Earthwork turns away from the monumental, and toward the “work” done with and for Earth. Privileging Indigenous perspectives, this exhibition considers the life-giving potential of the land defense blockade, the controlled burn, and the medicine walk, together with contemporary artworks.
Dwelling Under Distant Suns originates from the struggle to represent an increasingly precarious environment, a landscape of slow violence that occurs out of place and out of sight. The exhibition focuses on mythmaking and speculation as methods of inquiry into the entanglement of environmental discourses and human movements on the ground.

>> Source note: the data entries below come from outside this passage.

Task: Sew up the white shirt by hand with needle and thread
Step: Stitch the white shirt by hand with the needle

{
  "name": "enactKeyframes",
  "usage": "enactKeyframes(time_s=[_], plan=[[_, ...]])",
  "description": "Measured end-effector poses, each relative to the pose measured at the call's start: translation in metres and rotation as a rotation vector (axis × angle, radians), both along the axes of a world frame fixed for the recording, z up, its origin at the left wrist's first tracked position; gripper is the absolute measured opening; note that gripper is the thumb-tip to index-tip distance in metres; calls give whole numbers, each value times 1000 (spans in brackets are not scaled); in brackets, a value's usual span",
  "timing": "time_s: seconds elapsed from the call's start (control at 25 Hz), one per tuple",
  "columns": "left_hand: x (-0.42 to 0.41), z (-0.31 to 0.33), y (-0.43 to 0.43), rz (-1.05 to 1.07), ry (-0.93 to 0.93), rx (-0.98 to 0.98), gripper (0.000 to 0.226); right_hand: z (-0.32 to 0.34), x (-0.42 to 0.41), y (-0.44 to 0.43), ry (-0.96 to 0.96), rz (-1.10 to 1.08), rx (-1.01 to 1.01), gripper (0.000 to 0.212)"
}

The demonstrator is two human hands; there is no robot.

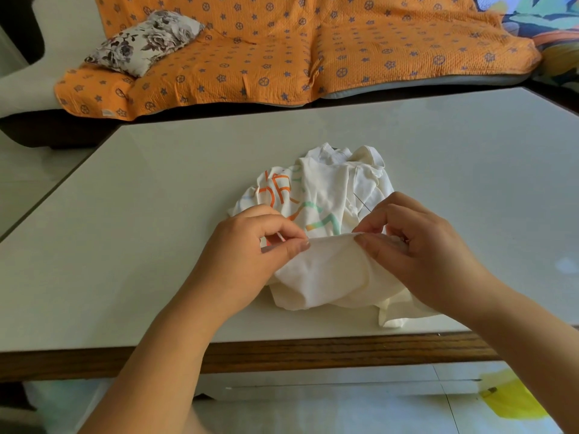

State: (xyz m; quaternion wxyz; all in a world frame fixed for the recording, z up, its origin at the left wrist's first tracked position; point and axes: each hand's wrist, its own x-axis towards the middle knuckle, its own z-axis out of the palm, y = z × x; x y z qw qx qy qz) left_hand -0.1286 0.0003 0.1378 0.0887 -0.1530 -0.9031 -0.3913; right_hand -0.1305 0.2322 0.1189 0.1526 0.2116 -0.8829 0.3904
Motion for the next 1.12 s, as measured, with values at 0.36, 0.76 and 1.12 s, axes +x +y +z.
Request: enactKeyframes(time_s=[0.36,0.76,1.12], plan=[[16,2,42,-22,-44,32,26,0,1,-5,29,30,17,7],[7,-4,38,36,-310,346,9,14,6,-3,-49,-87,-99,14],[3,-5,35,28,-396,485,10,31,35,-15,-569,66,-414,19]])
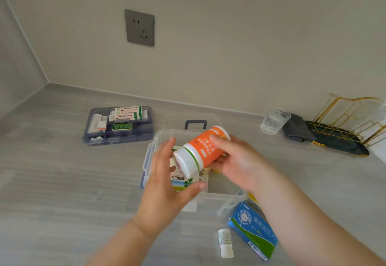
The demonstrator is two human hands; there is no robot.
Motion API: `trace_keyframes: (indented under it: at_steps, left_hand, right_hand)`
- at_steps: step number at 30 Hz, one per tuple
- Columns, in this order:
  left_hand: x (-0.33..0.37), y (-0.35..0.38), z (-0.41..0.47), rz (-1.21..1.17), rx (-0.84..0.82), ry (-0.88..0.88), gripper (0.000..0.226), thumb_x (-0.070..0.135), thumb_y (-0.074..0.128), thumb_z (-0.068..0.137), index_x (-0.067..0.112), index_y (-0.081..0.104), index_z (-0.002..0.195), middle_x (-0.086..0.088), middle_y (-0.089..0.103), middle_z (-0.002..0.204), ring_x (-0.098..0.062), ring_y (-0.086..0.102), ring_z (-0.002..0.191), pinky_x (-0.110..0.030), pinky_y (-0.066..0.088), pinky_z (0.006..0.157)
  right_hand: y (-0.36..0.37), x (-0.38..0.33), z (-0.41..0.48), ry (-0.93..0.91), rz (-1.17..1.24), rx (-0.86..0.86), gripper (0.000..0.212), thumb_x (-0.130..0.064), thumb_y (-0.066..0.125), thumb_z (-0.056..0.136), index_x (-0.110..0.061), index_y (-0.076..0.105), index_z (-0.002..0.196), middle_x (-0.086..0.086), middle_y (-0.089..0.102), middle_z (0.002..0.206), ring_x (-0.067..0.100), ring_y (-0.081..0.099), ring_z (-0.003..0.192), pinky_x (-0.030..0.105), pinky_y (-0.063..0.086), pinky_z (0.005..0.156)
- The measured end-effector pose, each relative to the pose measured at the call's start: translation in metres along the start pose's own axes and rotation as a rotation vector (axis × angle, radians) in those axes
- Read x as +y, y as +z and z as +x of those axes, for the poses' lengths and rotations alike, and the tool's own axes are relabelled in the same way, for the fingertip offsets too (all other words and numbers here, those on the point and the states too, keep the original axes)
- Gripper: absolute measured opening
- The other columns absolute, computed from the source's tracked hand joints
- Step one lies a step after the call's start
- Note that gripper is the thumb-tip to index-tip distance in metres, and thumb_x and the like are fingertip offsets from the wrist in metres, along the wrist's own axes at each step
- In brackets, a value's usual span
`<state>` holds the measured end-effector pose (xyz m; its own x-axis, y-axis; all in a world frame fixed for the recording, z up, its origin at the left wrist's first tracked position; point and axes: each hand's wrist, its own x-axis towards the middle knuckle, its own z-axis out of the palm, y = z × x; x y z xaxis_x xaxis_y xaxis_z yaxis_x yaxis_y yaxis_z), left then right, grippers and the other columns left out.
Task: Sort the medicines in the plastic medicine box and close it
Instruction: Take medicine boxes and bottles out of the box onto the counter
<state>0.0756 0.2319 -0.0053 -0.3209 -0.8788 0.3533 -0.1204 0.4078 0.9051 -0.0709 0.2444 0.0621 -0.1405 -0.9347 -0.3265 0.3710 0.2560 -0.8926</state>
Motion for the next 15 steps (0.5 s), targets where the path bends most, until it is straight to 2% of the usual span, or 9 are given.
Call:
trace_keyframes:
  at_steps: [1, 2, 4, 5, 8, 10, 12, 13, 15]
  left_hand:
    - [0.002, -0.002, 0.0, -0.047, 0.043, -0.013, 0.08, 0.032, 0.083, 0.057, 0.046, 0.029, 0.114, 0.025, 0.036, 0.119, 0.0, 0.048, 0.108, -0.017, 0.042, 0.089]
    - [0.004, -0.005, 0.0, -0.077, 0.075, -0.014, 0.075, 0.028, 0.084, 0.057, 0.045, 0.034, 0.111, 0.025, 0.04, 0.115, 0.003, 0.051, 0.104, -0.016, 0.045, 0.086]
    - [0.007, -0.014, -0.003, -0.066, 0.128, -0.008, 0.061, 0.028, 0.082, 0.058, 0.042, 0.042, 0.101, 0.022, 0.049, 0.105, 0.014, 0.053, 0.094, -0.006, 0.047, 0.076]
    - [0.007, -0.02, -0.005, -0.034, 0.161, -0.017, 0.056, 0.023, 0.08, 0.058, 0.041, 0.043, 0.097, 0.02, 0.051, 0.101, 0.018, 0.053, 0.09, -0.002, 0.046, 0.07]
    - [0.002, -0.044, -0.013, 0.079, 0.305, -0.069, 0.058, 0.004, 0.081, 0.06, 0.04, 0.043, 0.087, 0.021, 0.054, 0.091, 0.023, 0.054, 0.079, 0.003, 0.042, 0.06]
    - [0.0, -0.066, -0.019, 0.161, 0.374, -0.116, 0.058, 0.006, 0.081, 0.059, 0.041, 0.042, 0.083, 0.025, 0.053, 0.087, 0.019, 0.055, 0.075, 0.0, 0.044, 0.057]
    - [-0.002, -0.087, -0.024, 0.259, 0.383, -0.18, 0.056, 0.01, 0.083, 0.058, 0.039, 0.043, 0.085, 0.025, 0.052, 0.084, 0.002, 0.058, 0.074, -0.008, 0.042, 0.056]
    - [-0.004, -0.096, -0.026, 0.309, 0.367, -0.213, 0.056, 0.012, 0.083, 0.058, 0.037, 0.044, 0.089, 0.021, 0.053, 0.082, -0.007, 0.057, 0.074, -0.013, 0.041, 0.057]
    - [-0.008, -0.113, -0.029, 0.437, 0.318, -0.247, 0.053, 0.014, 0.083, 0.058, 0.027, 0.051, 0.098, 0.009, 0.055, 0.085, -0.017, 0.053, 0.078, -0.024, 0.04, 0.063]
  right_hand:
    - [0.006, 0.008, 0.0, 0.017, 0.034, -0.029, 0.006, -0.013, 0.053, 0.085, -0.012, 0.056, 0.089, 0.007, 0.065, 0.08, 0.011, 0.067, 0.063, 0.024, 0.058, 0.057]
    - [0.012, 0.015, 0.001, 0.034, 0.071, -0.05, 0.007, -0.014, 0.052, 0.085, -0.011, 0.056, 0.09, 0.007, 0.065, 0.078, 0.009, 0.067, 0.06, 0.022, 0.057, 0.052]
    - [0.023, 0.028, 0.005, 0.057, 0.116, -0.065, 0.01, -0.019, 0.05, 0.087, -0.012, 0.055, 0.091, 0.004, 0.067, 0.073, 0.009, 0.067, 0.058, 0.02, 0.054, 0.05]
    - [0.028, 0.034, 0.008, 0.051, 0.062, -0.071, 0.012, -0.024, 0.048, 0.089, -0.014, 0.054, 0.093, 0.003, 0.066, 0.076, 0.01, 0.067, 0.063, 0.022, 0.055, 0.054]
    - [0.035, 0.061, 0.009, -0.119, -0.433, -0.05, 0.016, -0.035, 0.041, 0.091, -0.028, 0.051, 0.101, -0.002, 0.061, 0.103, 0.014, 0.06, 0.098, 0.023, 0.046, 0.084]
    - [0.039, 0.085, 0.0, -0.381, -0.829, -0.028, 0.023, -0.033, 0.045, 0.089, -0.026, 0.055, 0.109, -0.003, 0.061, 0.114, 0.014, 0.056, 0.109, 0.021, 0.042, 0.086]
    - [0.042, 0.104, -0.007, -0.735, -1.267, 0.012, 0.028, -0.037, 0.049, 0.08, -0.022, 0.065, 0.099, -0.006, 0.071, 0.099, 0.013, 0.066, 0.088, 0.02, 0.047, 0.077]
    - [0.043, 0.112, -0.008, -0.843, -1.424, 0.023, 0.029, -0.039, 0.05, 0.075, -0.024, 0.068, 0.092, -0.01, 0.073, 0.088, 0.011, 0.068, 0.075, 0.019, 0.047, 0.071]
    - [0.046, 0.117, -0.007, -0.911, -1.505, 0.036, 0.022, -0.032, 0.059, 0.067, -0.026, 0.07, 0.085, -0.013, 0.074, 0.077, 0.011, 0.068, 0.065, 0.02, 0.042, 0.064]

During the event, the Miikaans Mobile Movement Lab will celebrate the opening of Earthwork with a special Grass Dance performance taking place outdoors at the University College Quad. Miikaans Mobile Movement Lab is an Anishinaabe collaborative research project that brings movement and dance practitioners together to co-create places of embodied knowledge creation and pedagogical praxis. Miikaans will bring grass dancers, John Waaseyaabin Hupfield (Anishinaabe, Wasauksing First Nation), Craig Isaac (Mi’kmaq, Listuguj First Nation), Dom Watson (Mvskoke, Pennsylvania), and singer Nathan Roy (Wiikwemkoong, Toronto) together for this knowledge creation session.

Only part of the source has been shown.